I have a C program which uses GCC's __uint128_t which is great, but now my needs have grown beyond it.
What are my options for fast arithmetic with 196 or 256 bits?
The only operation I need is addition (and I don't need the carry bit, i.e., I will be working mod 2^192 or 2^256).
Speed is important, so I don't want to move to a general multiprecision if at all possible. (In fact my code does use multiprecision in some places, but this is in the critical loop and will run tens of billions of times. So far the multiprecision needs to run only tens of thousands of times.)
Maybe this is simple enough to code directly, or maybe I need to find some appropriate library.
What is your advice, Oh great Stack Overflow?

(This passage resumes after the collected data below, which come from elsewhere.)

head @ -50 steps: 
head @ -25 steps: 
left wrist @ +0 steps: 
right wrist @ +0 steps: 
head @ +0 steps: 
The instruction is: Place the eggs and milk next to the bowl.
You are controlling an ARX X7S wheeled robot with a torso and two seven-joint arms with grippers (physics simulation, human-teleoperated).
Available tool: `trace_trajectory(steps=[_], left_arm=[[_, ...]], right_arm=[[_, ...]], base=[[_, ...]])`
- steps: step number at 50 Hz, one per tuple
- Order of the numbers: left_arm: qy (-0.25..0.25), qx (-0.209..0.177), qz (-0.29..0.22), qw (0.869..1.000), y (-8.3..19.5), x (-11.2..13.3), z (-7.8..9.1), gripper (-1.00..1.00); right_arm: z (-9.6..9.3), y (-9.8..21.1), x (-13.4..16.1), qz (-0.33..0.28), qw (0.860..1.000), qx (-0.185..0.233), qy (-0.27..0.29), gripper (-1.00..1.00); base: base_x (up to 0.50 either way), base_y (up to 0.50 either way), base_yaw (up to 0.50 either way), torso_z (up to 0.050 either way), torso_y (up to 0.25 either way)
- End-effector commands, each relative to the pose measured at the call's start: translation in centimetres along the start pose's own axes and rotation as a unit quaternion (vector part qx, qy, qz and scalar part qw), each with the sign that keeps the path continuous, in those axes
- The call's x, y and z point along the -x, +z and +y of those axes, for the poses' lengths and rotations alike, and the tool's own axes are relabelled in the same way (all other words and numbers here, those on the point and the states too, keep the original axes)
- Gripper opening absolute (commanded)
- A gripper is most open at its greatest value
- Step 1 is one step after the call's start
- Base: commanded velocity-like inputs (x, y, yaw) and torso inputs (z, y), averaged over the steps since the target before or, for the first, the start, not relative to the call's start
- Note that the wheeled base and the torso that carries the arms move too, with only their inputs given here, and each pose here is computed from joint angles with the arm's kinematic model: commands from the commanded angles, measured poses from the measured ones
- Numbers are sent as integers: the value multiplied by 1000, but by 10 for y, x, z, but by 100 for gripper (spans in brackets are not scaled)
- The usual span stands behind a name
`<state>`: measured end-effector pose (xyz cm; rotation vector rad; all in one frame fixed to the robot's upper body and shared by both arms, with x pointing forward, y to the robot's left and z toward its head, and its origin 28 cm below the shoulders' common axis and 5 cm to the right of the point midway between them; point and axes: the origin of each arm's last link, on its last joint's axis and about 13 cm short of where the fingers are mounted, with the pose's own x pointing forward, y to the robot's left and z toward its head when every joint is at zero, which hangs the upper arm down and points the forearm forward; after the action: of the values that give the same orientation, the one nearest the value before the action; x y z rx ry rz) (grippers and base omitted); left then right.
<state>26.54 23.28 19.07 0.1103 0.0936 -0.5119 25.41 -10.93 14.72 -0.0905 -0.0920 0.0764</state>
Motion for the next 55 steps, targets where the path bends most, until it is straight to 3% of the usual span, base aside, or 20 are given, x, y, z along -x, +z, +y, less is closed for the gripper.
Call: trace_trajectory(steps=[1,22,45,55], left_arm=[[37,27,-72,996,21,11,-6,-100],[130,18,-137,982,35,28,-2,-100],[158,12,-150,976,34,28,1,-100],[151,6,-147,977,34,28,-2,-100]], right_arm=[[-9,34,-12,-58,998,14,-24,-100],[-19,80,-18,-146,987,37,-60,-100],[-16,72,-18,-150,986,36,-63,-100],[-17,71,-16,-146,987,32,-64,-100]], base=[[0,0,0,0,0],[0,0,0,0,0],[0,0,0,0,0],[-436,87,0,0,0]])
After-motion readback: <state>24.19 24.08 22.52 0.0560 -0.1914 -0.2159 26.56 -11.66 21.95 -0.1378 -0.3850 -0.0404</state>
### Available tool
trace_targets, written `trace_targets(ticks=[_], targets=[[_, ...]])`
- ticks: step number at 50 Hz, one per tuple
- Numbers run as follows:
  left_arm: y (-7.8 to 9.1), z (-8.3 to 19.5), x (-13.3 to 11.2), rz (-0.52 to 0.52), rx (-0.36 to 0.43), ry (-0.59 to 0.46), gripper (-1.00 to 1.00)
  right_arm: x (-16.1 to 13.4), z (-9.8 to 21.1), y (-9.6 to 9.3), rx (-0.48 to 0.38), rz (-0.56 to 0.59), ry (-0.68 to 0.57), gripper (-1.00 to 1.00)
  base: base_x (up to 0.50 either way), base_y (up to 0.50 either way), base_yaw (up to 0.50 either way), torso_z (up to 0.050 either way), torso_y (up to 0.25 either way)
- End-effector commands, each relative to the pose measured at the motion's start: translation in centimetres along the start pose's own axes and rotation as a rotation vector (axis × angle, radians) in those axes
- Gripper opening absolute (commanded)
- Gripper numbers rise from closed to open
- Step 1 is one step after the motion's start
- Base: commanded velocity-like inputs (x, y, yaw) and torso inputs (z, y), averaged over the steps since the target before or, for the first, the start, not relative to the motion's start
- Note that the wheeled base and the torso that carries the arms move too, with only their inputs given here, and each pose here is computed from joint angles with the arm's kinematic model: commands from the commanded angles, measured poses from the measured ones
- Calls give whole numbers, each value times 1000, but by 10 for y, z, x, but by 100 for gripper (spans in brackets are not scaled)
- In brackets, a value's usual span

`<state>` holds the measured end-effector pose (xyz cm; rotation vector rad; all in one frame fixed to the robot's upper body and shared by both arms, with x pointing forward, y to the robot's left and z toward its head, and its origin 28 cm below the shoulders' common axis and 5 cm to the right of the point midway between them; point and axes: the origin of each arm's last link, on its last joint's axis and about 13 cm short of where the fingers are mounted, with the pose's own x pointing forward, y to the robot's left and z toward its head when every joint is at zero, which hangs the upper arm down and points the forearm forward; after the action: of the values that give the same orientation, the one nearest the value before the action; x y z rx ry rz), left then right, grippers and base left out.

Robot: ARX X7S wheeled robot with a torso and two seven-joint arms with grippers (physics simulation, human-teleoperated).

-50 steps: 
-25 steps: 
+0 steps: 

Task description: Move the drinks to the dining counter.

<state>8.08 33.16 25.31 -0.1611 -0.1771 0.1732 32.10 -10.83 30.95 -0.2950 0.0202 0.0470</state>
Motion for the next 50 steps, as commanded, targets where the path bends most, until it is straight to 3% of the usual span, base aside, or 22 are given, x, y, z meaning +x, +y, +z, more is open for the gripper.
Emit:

Clarification: GMP is too slow for my needs. Although I actually use multiprecision in my code it's not in the inner loop and runs less than 10^5 times. The hot loop runs more like 10^12 times. When I changed my code (increasing a size parameter) so that the multiprecision part ran more often vs. the single-precision, I had a 100-fold slowdown (mostly due to memory management issues, I think, rather than extra µops). I'd like to get that down to a 4-fold slowdown or better.
256-bit version
__uint128_t a[2], b[2], c[2]; // c = a + b
c[0] = a[0] + b[0];
c[1] = a[1] + b[1] + (c[0] < a[0]);
If you use it many times in a loop you should consider make it parallel by SIMD and multithreading
Edit: 192-bit version. This way you can eliminate the 128-bit comparison like what @harold's stated:
struct __uint192_t {
__uint128_t H;
__uint64_t L;
} a, b, c; // c = a + b
c.L = a.L + b.L;
c.H = a.H + b.H + (c.L < a.L);
You could test if the "add (low < oldlow) to simulate carry"-technique from this answer is fast enough. It's slightly complicated by the fact that low is an __uint128_t here, that could hurt code generation. You might try it with 4 uint64_t's as well, I don't know whether that'll be better or worse.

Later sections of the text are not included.